Guillermo García Effron, investigador principal del Conicet y profesor de Micología de la Universidad Nacional del Litoral, coincide con Vitale sobre los riesgos de las infecciones por algunos hongos y su alcance.

“La clave de las pandemias es que el patógeno afecte a inmunocompetentes y con los hongos esa es la excepción y no la regla. En la gran mayoría de los casos, genera daños en inmunosuprimidos y el contagio tampoco se registra de persona a persona directamente”, destaca.

Y explica que “existen zonas endémicas en las que por las condiciones climáticas se desarrollan determinados hongos que pueden afectar a inmunocompetentes, aunque quedan limitadas a lugar específicos y, por eso, se suelen controlar”

La situación local

“Argentina es uno de las únicos países en los que hay tres hongos que afectan a pacientes que no están inmunosuprimidos”, sostiene García Effron.

Uno es el histoplasma, que tiene su zona endémica en parte del Litoral, Buenos Aires y Chaco. Se contagia por inhalación y está asociado con las heces de algunos animales”, cuenta. Y dice que hace un tiempo hubo un brote entre militares que limpiaron un depósito en el que había heces de murciélago.

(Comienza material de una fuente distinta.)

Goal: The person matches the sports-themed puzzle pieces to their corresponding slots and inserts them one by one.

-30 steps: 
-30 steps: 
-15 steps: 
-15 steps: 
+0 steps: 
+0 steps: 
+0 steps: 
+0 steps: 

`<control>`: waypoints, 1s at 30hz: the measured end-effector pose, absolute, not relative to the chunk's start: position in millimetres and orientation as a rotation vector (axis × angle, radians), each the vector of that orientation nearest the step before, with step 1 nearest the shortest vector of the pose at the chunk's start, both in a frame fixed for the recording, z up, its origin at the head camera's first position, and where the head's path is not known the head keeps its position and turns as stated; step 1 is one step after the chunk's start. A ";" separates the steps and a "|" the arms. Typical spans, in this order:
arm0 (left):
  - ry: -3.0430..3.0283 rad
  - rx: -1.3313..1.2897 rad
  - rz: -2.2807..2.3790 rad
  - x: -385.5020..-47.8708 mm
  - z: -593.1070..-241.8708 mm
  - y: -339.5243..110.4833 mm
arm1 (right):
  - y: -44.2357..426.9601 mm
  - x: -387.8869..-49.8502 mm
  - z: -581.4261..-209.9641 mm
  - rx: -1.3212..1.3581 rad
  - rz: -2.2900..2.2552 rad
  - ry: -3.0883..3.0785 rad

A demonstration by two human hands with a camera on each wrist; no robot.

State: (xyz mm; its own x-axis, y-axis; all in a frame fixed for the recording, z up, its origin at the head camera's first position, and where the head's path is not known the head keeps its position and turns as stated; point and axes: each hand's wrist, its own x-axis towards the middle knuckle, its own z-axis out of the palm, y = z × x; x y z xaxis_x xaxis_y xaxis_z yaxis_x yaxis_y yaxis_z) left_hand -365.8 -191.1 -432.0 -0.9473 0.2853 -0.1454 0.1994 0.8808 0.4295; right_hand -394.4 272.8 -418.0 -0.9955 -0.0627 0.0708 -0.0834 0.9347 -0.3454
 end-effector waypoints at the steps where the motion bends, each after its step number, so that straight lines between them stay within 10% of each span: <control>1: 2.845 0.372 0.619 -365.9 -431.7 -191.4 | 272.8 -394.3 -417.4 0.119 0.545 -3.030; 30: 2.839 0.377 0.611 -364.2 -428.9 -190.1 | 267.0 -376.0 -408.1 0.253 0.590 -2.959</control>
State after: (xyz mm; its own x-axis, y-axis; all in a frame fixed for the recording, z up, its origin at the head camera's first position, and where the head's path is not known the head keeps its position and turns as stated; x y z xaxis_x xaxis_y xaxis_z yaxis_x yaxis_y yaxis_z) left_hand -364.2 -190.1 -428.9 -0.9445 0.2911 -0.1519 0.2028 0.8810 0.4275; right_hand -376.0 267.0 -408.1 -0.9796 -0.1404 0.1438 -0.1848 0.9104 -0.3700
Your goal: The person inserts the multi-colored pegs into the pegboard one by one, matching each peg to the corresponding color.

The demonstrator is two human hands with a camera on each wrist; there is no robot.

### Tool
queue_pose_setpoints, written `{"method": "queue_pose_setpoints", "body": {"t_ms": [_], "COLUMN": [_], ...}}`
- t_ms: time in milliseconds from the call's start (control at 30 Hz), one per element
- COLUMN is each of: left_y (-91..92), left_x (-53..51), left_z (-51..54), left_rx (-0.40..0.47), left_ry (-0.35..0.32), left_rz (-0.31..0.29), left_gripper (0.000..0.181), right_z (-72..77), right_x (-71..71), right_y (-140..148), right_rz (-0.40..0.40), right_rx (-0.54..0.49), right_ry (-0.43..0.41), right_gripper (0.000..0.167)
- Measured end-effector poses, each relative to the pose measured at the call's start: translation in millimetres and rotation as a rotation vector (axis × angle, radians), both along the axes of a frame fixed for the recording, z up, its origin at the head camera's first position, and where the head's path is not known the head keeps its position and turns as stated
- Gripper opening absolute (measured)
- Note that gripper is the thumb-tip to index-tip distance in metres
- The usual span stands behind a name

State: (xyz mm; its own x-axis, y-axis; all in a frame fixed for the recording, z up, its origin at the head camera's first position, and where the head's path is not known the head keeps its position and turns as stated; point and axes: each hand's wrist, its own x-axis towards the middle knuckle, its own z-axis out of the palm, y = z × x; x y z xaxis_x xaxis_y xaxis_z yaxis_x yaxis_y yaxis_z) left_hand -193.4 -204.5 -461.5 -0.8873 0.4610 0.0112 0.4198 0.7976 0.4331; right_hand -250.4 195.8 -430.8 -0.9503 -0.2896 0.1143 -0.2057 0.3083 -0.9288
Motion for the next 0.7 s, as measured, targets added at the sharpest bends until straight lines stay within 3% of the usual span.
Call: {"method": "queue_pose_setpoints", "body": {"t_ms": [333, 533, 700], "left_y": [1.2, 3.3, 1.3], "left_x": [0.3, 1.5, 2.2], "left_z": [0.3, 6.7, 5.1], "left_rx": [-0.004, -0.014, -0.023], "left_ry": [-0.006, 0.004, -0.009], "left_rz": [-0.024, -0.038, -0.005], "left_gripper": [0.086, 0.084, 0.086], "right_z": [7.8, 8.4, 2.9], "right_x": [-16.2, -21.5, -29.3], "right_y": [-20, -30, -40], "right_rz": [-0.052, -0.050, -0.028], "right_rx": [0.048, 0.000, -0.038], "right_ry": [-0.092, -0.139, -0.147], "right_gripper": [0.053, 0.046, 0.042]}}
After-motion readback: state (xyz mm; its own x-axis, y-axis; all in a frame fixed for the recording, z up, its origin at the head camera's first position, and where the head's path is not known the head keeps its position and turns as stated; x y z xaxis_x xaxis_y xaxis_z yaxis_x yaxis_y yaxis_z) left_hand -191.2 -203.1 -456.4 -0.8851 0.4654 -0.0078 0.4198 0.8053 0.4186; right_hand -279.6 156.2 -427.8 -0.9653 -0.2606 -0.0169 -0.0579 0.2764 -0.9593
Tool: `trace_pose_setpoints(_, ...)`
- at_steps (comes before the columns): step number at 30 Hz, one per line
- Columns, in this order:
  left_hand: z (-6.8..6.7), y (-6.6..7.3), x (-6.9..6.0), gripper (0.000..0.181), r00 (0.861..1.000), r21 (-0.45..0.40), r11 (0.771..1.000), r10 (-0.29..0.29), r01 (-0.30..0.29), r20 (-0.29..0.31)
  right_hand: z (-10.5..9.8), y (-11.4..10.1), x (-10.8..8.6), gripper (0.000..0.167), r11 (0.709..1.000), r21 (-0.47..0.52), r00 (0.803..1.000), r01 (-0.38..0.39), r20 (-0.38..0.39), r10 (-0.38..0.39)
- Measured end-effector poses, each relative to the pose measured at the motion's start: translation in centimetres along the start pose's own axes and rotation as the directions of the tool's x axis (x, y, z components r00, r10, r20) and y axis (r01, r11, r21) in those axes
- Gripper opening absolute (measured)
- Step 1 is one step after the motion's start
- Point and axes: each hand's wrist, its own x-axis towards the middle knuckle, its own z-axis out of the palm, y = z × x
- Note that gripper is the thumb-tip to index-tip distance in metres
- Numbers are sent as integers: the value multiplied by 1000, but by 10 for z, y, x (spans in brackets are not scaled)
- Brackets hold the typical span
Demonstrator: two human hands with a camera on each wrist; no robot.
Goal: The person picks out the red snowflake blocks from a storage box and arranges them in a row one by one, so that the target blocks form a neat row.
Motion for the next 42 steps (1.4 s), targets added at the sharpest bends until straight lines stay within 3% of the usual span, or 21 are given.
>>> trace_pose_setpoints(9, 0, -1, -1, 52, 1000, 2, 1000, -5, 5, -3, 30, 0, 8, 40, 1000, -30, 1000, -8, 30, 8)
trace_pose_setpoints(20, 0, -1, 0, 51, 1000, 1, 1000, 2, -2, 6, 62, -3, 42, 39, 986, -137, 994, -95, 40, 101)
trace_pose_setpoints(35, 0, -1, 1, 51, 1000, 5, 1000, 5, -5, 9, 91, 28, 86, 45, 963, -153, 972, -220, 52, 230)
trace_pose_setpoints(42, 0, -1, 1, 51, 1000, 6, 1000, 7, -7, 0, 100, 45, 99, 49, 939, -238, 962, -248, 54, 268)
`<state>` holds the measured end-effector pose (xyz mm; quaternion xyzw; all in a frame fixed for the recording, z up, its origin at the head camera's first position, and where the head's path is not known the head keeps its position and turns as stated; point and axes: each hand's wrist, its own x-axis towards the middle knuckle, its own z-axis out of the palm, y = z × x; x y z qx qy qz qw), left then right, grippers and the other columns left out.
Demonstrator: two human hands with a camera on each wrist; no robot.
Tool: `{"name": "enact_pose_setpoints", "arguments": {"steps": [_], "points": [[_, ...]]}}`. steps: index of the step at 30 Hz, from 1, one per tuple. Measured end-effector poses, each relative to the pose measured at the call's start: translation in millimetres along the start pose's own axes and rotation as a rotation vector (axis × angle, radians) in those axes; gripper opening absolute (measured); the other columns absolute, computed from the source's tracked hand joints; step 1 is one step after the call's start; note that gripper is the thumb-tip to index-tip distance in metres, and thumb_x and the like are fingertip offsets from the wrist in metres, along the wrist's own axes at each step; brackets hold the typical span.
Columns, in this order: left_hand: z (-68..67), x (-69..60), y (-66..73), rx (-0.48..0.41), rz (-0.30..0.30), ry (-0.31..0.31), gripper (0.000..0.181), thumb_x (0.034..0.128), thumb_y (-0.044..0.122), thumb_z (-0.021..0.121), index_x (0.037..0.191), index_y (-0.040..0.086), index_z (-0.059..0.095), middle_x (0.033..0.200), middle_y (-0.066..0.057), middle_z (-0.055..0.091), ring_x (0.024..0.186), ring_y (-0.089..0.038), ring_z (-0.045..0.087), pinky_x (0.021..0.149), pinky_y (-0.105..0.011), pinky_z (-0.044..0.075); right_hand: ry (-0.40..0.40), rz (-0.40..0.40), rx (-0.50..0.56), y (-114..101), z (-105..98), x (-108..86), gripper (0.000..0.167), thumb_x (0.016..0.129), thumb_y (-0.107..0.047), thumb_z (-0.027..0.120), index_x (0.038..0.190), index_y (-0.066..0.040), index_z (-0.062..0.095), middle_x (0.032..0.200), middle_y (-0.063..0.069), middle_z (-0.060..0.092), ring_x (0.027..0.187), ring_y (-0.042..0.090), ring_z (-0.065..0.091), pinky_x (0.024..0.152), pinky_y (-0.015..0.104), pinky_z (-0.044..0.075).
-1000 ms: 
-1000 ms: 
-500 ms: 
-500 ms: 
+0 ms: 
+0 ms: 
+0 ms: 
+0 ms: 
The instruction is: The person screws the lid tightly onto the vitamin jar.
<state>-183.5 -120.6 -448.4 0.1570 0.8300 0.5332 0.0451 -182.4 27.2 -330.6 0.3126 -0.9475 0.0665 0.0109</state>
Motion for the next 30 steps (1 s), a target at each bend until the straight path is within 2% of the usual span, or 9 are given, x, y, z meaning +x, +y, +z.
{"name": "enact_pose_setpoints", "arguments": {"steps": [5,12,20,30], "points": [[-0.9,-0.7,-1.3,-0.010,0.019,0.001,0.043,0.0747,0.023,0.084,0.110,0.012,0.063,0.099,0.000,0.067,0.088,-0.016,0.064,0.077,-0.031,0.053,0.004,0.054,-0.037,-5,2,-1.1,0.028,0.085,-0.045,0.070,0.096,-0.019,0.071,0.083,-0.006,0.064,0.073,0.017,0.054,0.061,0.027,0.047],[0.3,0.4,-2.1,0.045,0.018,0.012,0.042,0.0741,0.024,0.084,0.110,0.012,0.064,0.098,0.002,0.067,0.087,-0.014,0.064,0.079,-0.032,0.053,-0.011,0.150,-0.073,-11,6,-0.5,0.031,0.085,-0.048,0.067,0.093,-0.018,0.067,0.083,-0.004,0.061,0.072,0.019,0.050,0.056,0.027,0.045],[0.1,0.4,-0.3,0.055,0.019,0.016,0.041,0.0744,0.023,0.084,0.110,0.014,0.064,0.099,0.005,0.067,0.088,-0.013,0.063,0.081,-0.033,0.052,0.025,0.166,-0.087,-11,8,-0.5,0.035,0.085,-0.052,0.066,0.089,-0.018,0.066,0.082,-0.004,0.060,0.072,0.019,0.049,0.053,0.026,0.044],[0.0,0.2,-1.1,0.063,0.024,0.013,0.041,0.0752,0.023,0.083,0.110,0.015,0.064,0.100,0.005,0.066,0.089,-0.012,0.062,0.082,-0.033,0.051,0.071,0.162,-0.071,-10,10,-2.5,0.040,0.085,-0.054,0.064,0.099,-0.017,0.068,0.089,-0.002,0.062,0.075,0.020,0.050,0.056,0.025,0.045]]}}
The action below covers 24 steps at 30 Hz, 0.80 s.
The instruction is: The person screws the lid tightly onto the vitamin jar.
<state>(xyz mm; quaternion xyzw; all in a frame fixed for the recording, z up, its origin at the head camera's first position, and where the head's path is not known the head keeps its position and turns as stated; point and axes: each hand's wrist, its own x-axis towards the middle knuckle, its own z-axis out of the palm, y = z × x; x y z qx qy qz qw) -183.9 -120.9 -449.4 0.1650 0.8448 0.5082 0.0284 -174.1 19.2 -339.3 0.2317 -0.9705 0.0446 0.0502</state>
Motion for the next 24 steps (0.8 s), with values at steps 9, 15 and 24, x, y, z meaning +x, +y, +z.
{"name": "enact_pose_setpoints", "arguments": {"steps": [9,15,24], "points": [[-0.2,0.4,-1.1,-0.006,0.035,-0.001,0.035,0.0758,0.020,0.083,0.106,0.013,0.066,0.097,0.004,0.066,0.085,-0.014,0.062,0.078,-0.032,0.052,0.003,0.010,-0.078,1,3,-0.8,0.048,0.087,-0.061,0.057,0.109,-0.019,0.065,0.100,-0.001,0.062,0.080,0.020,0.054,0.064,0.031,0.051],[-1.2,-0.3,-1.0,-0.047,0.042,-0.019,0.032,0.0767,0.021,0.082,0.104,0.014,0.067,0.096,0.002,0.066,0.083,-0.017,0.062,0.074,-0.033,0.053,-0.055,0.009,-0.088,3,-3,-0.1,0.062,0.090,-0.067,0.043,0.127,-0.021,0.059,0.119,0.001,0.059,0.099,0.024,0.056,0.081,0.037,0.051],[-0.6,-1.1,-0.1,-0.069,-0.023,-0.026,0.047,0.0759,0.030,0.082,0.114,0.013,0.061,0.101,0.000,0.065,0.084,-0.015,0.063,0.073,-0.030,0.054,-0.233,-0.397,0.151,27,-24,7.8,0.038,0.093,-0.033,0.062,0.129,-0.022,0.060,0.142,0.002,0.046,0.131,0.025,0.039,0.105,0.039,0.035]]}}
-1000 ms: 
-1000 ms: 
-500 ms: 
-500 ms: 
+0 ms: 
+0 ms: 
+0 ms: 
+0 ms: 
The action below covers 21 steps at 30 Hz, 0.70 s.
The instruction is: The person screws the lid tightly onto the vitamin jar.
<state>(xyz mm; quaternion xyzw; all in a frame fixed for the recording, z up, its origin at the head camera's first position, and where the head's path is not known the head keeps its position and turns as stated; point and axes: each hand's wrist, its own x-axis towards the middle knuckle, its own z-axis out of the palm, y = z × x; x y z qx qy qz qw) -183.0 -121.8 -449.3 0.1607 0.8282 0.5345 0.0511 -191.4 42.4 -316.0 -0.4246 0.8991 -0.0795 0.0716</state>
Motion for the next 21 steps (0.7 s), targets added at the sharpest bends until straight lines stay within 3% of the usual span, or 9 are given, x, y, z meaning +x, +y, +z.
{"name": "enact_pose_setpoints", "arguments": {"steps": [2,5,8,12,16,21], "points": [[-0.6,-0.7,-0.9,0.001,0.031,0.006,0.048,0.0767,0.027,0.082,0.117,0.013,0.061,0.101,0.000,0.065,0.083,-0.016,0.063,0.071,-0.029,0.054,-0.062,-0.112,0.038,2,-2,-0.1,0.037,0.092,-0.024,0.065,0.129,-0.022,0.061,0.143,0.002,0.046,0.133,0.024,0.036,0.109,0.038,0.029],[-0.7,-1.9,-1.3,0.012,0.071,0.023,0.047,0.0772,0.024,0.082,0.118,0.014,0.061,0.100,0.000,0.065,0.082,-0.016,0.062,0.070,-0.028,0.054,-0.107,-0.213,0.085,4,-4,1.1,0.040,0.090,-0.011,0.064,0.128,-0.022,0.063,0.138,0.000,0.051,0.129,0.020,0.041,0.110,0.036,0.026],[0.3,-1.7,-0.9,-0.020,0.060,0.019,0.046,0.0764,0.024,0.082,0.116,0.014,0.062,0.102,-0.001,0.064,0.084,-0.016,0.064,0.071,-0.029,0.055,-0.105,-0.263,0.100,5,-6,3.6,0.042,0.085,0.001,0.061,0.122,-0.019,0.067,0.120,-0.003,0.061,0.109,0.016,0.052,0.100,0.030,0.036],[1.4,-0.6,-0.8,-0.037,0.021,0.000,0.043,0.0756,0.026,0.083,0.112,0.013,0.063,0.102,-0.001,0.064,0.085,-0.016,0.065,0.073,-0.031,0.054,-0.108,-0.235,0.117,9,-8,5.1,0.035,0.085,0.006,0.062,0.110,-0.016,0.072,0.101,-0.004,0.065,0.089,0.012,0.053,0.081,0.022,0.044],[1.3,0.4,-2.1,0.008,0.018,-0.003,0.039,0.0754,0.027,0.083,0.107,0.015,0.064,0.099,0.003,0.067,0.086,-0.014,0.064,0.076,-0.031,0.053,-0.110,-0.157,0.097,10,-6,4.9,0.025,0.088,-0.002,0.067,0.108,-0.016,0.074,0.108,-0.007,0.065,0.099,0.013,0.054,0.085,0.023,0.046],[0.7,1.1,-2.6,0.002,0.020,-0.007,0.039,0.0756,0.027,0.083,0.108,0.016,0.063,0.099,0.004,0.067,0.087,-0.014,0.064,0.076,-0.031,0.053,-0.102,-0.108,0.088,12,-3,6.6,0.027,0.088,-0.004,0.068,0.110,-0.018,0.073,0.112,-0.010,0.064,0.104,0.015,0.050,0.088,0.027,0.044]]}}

Otro de los hongos es el paracoccidiodes, endémico de la zona de Entre Ríos, Santa Fe y Chaco que está presente, en general, en la tierra de las cuevas de armadillos. El tercero es el coccidiodes, que está en zonas áridas de las provincias de Catamarca y Santiago del Estero. “Cuando se levanta tierra por el viento, la gente que reside en esas áreas puede infectarse”, comparte.

“En nuestro laboratorio de Santa Fe estamos trabajando para mejorar las posibilidades de diagnóstico”, sostiene el especialista.

Y asegura que queda mucho por avanzar sobre este tema. “Observamos que, por ejemplo, la infección por histoplasma se manifiesta en forma similar a la tuberculosis e incluso en una radiografía se percibe parecida. Los médicos tienden a dar antibióticos contra la bacteria sin pensar que, en realidad, puede tratarse de este hongo”, explica, y destaca que se debe considerar a los hongos como agentes de infección.

La serie The Last Of Us puede verse por HBO.

De qué trata The Last of Us

La serie comienza con un médico advirtiendo que la próxima amenaza para la humanidad podría no ser generada por un virus ni una bacteria sino por un hongo. Además, advierte sobre la existencia de un tipo de hongo que afecta canales nerviosos de las hormigas y que, de incrementarse la temperatura del planeta, podría adaptarse a tal punto de afectar a los humanos.

La trama describe las vivencias de Joel y Ellie, quienes sobrevivieron a una pandemia ocasionada por un hongo, que al infectar a los humanos los convierte en criaturas caníbales, y que se transmite a través de una simple mordedura.

The Last of Us, que se estrenó en HBO Max, se basa en un videojuego que fue lanzado en 2013.